Last year a report by the Building Research Establishment (BRE), revealed by ITV News, found poor housing in England is costing the NHS £1.4 billion a year. The highest cost to the NHS – around £857 million – is spent on treating residents made ill by excessively cold homes. An estimated£38 million is spent on treating the impact of damp, while £374 million is spent on injuries from falls caused by unsafe conditions.
As Inside Housing’s deputy editor Peter Apps, who has written a book about the Grenfell Tower tragedy, put it: one of the saddest indictments of this country is that the social reforms we need are written by coroners.

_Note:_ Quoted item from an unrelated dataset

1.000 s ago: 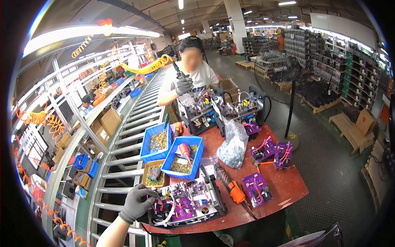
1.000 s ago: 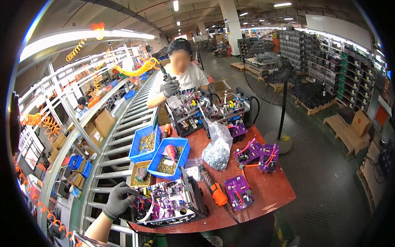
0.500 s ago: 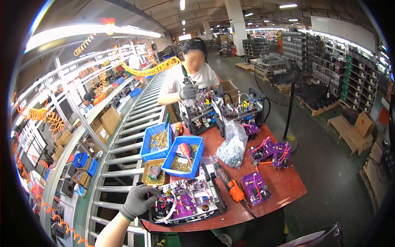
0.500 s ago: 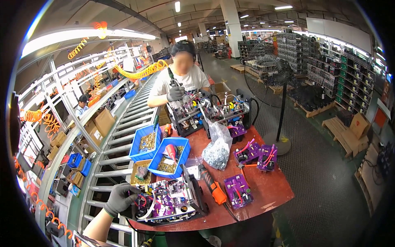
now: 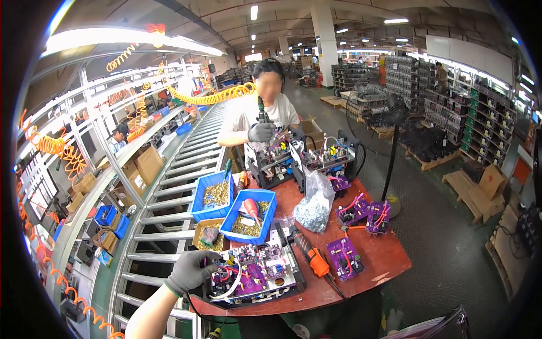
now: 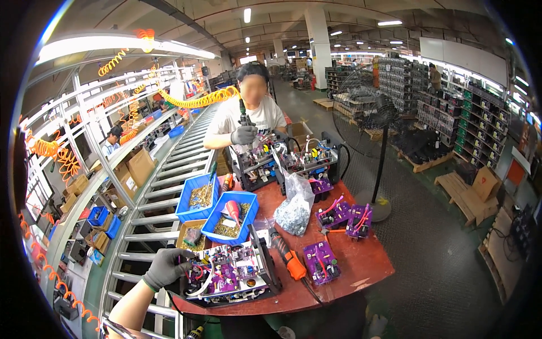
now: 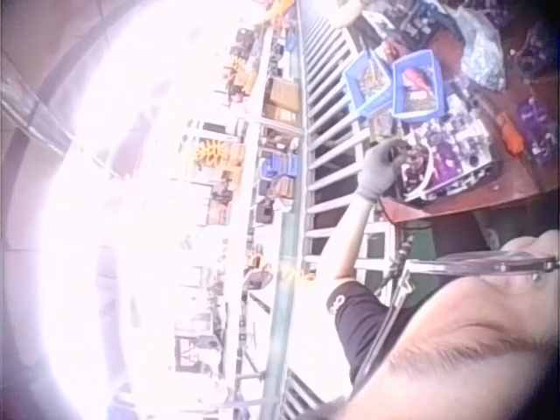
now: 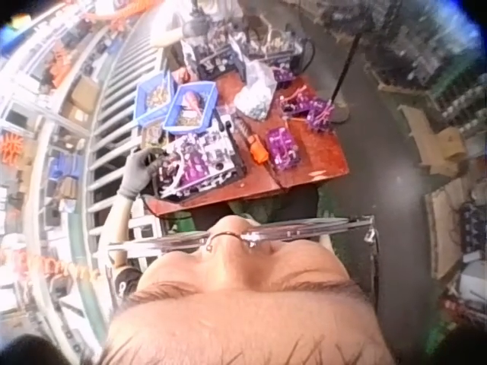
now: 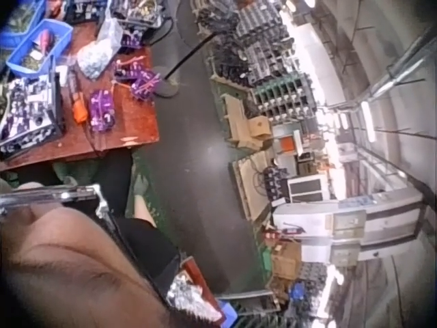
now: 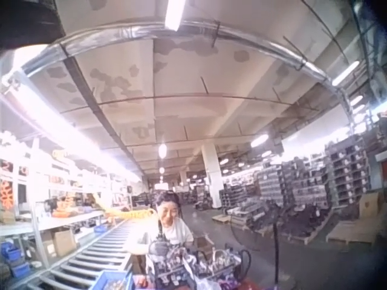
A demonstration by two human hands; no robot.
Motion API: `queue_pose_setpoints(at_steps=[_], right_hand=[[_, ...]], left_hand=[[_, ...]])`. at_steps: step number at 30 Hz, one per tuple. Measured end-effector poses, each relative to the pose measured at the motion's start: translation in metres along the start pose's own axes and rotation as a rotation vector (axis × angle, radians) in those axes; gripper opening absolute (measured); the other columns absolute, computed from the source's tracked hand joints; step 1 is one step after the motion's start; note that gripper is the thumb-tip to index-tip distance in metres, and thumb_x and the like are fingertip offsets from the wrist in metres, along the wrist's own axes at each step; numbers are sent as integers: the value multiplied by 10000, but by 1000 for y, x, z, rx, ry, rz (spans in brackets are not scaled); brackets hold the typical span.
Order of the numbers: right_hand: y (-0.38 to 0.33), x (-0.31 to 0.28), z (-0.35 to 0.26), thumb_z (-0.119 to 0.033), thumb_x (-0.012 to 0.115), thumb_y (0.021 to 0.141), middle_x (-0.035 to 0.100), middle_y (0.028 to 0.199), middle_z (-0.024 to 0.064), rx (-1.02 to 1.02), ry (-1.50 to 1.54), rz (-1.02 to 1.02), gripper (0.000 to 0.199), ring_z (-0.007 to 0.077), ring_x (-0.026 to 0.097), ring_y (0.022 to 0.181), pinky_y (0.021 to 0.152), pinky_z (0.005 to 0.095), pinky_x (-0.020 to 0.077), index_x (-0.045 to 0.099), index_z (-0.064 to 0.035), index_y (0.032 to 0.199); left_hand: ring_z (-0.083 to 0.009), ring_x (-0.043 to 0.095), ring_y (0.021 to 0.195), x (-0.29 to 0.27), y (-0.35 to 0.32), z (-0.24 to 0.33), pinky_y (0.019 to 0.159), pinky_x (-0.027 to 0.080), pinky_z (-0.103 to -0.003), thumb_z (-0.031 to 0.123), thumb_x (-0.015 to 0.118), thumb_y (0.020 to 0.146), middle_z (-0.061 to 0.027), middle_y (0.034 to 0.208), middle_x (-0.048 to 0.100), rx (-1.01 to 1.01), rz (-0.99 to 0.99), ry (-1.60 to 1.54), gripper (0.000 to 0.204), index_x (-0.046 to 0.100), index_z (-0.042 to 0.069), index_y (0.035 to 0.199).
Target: Assemble internal components and wiring for a robotic or electronic device at a warehouse workstation.
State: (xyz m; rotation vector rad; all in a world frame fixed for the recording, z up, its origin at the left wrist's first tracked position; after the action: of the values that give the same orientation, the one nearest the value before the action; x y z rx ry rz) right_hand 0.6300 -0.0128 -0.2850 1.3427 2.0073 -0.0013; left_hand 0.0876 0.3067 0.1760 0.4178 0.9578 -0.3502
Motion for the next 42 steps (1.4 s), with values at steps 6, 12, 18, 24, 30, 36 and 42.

In this case campaigners hope the social reform will be known as Awaab’s law. Last week a petition was launched by the Manchester Evening News, with input from Shelter and support from Awaab’s family. The petition, which has almost 120,000 signatures at the time of writing, aims to make sure no other child dies as a result of mouldy and damp social housing.
We shouldn’t know Awaab Ishak’s name. But Awaab’s law would go some way to making sure that little Awaab’s death was not in vain.